Every line from the one with "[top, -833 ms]" up to and including the one with "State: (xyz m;" is to be output exactly as it appears below; pictures are not.

- - -

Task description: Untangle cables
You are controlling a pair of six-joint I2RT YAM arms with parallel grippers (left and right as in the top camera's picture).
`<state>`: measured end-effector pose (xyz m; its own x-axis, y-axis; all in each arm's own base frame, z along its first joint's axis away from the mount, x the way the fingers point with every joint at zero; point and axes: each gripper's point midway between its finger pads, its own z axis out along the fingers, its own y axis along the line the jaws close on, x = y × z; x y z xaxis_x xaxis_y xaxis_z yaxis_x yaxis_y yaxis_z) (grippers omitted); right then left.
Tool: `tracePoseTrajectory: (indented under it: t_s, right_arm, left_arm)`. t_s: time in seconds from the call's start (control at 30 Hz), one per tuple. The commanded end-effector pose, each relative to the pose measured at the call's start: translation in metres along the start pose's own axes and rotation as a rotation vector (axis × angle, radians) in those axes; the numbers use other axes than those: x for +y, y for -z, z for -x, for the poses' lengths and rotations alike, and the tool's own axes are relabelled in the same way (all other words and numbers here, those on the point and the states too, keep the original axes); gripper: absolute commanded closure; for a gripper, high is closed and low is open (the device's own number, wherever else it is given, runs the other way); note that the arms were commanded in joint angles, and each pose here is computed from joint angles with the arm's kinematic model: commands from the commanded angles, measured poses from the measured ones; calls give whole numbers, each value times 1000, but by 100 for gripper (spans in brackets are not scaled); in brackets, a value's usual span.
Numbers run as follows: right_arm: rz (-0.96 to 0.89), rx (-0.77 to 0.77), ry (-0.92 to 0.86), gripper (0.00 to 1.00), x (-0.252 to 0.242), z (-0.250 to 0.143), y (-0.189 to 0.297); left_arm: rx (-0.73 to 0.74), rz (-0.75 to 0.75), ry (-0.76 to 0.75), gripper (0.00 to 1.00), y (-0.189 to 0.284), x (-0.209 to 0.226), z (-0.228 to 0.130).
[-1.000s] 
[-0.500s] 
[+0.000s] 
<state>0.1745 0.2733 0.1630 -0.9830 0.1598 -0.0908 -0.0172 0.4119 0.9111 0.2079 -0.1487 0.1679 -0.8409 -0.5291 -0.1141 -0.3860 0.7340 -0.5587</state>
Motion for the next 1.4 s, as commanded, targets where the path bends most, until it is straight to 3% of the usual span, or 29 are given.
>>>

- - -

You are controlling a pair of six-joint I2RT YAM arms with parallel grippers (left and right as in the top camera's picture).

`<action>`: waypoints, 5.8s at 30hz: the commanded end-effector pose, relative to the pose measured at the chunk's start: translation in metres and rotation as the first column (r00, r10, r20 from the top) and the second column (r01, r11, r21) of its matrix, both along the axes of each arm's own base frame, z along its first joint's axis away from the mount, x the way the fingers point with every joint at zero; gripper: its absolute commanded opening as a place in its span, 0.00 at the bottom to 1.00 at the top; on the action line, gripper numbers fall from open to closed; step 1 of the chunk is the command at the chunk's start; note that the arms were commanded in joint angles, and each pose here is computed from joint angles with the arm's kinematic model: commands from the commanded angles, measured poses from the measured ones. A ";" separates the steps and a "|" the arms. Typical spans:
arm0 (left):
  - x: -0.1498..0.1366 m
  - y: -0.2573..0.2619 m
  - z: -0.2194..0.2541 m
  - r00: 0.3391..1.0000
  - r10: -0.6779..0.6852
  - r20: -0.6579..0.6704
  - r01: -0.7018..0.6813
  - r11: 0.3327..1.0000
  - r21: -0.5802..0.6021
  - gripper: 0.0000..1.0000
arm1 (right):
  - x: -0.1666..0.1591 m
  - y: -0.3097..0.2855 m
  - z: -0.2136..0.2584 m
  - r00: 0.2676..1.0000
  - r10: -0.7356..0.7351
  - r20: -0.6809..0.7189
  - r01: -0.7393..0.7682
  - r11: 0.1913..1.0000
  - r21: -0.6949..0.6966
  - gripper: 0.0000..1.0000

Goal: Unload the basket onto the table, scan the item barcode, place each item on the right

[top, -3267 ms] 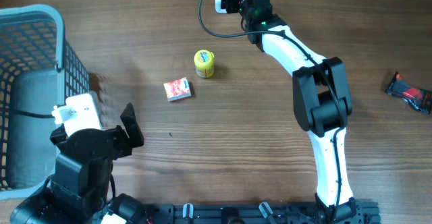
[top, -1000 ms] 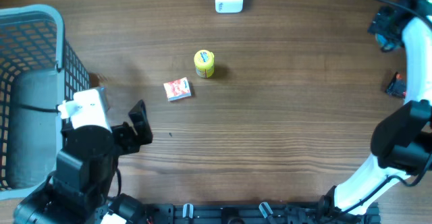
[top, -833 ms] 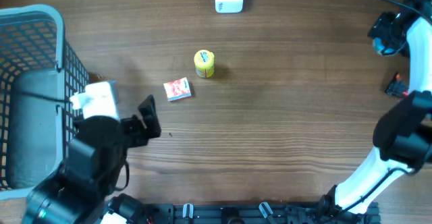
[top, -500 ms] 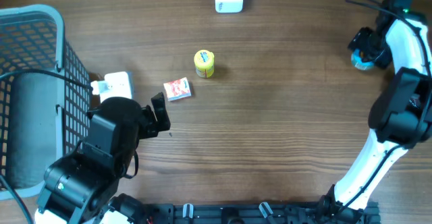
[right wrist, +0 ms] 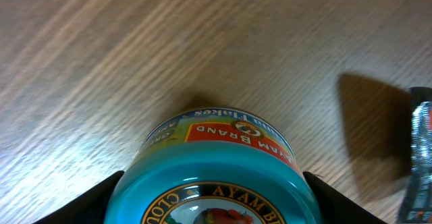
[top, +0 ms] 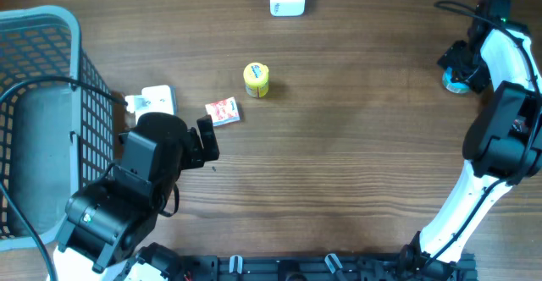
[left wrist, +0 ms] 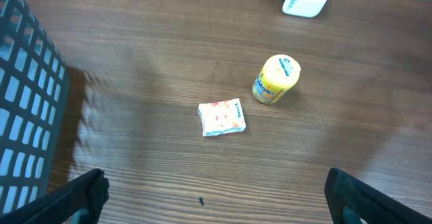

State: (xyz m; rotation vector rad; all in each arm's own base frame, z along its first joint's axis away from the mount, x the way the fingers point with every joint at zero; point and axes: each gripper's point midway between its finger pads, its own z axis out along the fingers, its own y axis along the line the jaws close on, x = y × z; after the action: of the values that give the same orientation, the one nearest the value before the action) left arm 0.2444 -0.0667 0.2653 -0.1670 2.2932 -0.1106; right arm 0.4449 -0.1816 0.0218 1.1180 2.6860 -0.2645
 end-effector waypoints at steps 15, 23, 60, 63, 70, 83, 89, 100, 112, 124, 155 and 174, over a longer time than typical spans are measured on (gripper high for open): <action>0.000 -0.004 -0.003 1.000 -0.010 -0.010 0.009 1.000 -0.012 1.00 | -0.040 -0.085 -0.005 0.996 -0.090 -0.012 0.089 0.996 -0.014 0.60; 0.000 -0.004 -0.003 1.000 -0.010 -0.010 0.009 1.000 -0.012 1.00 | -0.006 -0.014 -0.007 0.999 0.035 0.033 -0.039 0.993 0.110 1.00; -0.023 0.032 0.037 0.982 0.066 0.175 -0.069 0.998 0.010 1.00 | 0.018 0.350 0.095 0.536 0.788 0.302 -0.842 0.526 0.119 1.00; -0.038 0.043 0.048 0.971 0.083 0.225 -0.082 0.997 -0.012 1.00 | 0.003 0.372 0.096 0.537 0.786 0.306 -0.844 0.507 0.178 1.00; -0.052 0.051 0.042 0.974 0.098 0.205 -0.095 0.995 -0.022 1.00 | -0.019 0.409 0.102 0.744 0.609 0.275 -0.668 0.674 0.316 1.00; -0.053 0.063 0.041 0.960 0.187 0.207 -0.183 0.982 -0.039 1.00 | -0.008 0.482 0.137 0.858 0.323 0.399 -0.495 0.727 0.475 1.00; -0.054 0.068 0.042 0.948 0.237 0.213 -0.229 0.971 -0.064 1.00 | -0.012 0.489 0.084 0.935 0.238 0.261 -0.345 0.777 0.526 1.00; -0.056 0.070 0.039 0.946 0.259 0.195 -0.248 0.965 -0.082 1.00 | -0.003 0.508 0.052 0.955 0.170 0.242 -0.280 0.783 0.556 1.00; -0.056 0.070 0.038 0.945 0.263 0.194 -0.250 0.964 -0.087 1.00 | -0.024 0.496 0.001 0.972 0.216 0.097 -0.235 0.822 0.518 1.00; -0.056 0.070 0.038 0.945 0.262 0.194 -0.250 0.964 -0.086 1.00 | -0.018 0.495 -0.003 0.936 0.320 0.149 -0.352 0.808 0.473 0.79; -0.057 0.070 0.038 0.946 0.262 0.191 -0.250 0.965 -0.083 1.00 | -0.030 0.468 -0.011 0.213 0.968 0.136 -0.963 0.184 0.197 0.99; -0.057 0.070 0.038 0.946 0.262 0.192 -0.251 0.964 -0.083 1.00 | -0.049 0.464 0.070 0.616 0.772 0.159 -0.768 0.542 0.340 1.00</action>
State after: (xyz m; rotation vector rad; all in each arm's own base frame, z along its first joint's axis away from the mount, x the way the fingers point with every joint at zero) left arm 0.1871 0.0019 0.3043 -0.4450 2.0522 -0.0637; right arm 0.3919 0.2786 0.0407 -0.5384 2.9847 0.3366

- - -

* _Answer_
[top, -833 ms] 
[top, -500 ms] 
[right wrist, +0 ms] 
[top, +0 ms] 
[left wrist, +0 ms] 

State: (xyz m; rotation vector rad; all in each arm's own base frame, z along its first joint's axis away from the mount, x the way the fingers point with every joint at zero; point and axes: each gripper's point midway between its finger pads, its own z axis out along the fingers, its own y axis along the line the jaws close on, x = y × z; after the action: of the values that give the same orientation, the one nearest the value before the action) left arm 0.2444 -0.0667 0.2653 -0.1670 2.2932 -0.1106; right arm 0.4449 -0.1816 0.0218 1.1180 2.6860 -0.2645

The answer requires nothing further.